Teraz, gdy pytanie, czy w Układzie Słonecznym istnieje 10. planeta, można uznać za zamknięte, naukowcy zwrócili swoją uwagę na odległe obrzeża kosmosu. Uważa się, że poza orbitą UB313 znajduje się znacznie więcej podobnych ciał, których wielkość może się znacznie różnić. Wiadomo, że na obrzeżach układu znajduje się ogromna liczba asteroid. Wśród nich mogą kryć się najbardziej niezwykłe i nieoczekiwane ciała kosmiczne. Niestety, dopóki ludzkość nie rozwinie się na tyle, aby móc normalnie latać do odległych granic lub szczegółowo je badać na odległość, nic nie można powiedzieć z całą pewnością.

Teoria Nubiru

O istnieniu takiego obiektu wiadomo już od dawna. Jedna z teorii głosi, że ta planeta nazywa się Nubiru i nie wszystko jest z nią takie proste.

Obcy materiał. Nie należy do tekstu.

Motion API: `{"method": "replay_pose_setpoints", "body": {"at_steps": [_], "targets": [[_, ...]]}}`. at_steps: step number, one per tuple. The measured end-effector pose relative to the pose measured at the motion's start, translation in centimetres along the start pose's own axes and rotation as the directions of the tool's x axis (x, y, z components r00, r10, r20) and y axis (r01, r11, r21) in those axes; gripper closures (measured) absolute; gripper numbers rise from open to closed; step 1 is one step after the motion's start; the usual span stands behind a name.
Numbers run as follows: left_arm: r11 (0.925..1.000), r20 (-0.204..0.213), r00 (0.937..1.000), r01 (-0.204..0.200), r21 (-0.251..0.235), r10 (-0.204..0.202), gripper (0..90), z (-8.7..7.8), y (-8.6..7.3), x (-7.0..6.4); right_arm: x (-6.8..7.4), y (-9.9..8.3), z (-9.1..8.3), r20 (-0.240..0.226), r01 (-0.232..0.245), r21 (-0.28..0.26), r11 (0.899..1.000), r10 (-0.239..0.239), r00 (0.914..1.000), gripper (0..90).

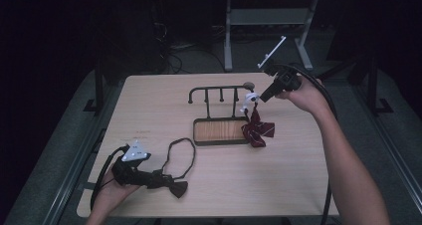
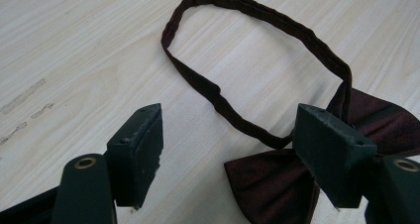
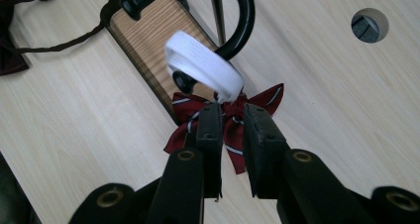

Pośrednie odniesienia do różnych cech i niezrozumiałych momentów w historii ludzkości wyraźnie wskazują na bezpośredni wpływ mieszkańców tego ciała niebieskiego na naszą planetę. Uważa się, że populacja tego obiektu jest znacznie bardziej zaawansowana niż ludzkość. Oczywiście nie mają pytania, która jest dziesiątą planetą Układu Słonecznego. Żyją z tego. Naukowcy podchodzą sceptycznie do pomysłu z wielu powodów, jednak teoria ta wciąż ma wielu fanów, zwłaszcza, że ​​istnieje naprawdę mnóstwo danych, których nie da się wytłumaczyć w żaden inny sposób. Zwolennicy wskazują na skrajnie nieproporcjonalny rozwój ludzkości, który nastąpił jakby w gwałtownym skoku. Bardzo podobne do zmian na poziomie genetycznym. Z drugiej strony mówią też, że Nubiru ma taką trajektorię, że zbliża się do Ziemi tylko raz na 3600 lat. Gdzie planeta znajduje się przez resztę czasu, nie jest jasne. A jeśli to prawda, to teoretycznie mieszkańcy tego mitycznego obiektu żyją w niesamowitych warunkach, radykalnie odmiennych od naszych.

Konkluzja

W Układzie Słonecznym znajduje się dziesiąta planeta. Jest to udowodniony fakt. Ludzkość nadal niewiele o tym wie, ale dotyczy to również każdego innego ciała kosmicznego. W każdym razie jest to naprawdę znaczące odkrycie na przestrzeni bardzo długiego czasu, otwierające nową kartę w astronomii. Teraz naukowcy przyjrzą się znacznie bliżej obrzeżom naszego układu, bo nikt nie wyklucza, że ​​znajduje się tam ogromna liczba podobnych obiektów, a niektóre z nich mogą być jeszcze bardziej tajemnicze niż wszystko, co już odkryto.